Description of the task:
The whole listing below is to be returned without alteration.

Data below:
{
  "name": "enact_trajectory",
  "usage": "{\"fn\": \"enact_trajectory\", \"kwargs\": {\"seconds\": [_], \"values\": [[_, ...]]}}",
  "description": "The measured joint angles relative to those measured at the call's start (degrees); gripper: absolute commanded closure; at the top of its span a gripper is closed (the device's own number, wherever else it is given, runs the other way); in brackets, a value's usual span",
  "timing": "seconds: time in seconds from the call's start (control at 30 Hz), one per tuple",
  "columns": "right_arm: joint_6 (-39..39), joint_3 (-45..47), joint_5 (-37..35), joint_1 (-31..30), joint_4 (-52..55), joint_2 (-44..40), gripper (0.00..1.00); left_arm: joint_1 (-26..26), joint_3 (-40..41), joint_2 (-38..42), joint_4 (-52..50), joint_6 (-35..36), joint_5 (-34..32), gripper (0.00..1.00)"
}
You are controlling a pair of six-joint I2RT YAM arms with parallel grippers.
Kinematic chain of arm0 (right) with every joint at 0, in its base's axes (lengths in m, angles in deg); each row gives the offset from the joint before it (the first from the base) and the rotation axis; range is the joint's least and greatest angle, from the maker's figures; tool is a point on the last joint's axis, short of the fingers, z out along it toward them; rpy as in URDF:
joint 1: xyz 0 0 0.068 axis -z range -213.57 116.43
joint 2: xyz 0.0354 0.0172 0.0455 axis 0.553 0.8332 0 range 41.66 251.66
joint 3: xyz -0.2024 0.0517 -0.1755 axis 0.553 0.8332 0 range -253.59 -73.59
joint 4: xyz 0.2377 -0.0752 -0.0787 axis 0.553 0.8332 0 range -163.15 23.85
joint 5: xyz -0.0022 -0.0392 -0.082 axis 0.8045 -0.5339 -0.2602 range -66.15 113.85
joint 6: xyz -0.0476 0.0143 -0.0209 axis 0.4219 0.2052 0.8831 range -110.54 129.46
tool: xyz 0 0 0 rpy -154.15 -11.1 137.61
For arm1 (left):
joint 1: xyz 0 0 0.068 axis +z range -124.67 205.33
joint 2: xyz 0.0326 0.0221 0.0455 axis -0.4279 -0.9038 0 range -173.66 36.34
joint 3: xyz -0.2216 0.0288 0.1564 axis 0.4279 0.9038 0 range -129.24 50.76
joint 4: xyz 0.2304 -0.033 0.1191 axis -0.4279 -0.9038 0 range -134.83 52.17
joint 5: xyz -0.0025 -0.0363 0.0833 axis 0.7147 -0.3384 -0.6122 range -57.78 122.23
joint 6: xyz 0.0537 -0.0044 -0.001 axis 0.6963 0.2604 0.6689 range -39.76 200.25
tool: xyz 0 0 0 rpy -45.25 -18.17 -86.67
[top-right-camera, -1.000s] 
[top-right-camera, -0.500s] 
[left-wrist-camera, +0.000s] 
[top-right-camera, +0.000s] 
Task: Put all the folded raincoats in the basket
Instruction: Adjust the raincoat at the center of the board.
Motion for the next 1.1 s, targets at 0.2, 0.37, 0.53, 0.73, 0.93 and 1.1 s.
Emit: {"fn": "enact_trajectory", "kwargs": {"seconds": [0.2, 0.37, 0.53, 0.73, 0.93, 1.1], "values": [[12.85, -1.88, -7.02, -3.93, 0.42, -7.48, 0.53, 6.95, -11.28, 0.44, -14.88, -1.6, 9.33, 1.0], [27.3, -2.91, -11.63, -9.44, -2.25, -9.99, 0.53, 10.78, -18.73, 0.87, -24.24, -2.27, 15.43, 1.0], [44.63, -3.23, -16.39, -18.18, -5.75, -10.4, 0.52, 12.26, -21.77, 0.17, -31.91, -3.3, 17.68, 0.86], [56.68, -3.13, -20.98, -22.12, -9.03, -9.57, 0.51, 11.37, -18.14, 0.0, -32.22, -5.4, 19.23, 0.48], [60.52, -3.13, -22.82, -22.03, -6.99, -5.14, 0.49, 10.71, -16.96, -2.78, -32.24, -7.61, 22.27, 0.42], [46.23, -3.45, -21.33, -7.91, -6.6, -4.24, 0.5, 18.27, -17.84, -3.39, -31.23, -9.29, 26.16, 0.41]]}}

Response to this exercise:
{
  "name": "enact_trajectory",
  "usage": "{\"fn\": \"enact_trajectory\", \"kwargs\": {\"seconds\": [_], \"values\": [[_, ...]]}}",
  "description": "The measured joint angles relative to those measured at the call's start (degrees); gripper: absolute commanded closure; at the top of its span a gripper is closed (the device's own number, wherever else it is given, runs the other way); in brackets, a value's usual span",
  "timing": "seconds: time in seconds from the call's start (control at 30 Hz), one per tuple",
  "columns": "right_arm: joint_6 (-39..39), joint_3 (-45..47), joint_5 (-37..35), joint_1 (-31..30), joint_4 (-52..55), joint_2 (-44..40), gripper (0.00..1.00); left_arm: joint_1 (-26..26), joint_3 (-40..41), joint_2 (-38..42), joint_4 (-52..50), joint_6 (-35..36), joint_5 (-34..32), gripper (0.00..1.00)"
}
You are controlling a pair of six-joint I2RT YAM arms with parallel grippers.
Kinematic chain of arm0 (right) with every joint at 0, in its base's axes (lengths in m, angles in deg); each row gives the offset from the joint before it (the first from the base) and the rotation axis; range is the joint's least and greatest angle, from the maker's figures; tool is a point on the last joint's axis, short of the fingers, z out along it toward them; rpy as in URDF:
joint 1: xyz 0 0 0.068 axis -z range -213.57 116.43
joint 2: xyz 0.0354 0.0172 0.0455 axis 0.553 0.8332 0 range 41.66 251.66
joint 3: xyz -0.2024 0.0517 -0.1755 axis 0.553 0.8332 0 range -253.59 -73.59
joint 4: xyz 0.2377 -0.0752 -0.0787 axis 0.553 0.8332 0 range -163.15 23.85
joint 5: xyz -0.0022 -0.0392 -0.082 axis 0.8045 -0.5339 -0.2602 range -66.15 113.85
joint 6: xyz -0.0476 0.0143 -0.0209 axis 0.4219 0.2052 0.8831 range -110.54 129.46
tool: xyz 0 0 0 rpy -154.15 -11.1 137.61
For arm1 (left):
joint 1: xyz 0 0 0.068 axis +z range -124.67 205.33
joint 2: xyz 0.0326 0.0221 0.0455 axis -0.4279 -0.9038 0 range -173.66 36.34
joint 3: xyz -0.2216 0.0288 0.1564 axis 0.4279 0.9038 0 range -129.24 50.76
joint 4: xyz 0.2304 -0.033 0.1191 axis -0.4279 -0.9038 0 range -134.83 52.17
joint 5: xyz -0.0025 -0.0363 0.0833 axis 0.7147 -0.3384 -0.6122 range -57.78 122.23
joint 6: xyz 0.0537 -0.0044 -0.001 axis 0.6963 0.2604 0.6689 range -39.76 200.25
tool: xyz 0 0 0 rpy -45.25 -18.17 -86.67
[top-right-camera, -1.000s] 
[top-right-camera, -0.500s] 
[left-wrist-camera, +0.000s] 
[top-right-camera, +0.000s] 
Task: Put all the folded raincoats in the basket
Instruction: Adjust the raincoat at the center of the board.
Motion for the next 1.1 s, targets at 0.2, 0.37, 0.53, 0.73, 0.93 and 1.1 s.
Emit: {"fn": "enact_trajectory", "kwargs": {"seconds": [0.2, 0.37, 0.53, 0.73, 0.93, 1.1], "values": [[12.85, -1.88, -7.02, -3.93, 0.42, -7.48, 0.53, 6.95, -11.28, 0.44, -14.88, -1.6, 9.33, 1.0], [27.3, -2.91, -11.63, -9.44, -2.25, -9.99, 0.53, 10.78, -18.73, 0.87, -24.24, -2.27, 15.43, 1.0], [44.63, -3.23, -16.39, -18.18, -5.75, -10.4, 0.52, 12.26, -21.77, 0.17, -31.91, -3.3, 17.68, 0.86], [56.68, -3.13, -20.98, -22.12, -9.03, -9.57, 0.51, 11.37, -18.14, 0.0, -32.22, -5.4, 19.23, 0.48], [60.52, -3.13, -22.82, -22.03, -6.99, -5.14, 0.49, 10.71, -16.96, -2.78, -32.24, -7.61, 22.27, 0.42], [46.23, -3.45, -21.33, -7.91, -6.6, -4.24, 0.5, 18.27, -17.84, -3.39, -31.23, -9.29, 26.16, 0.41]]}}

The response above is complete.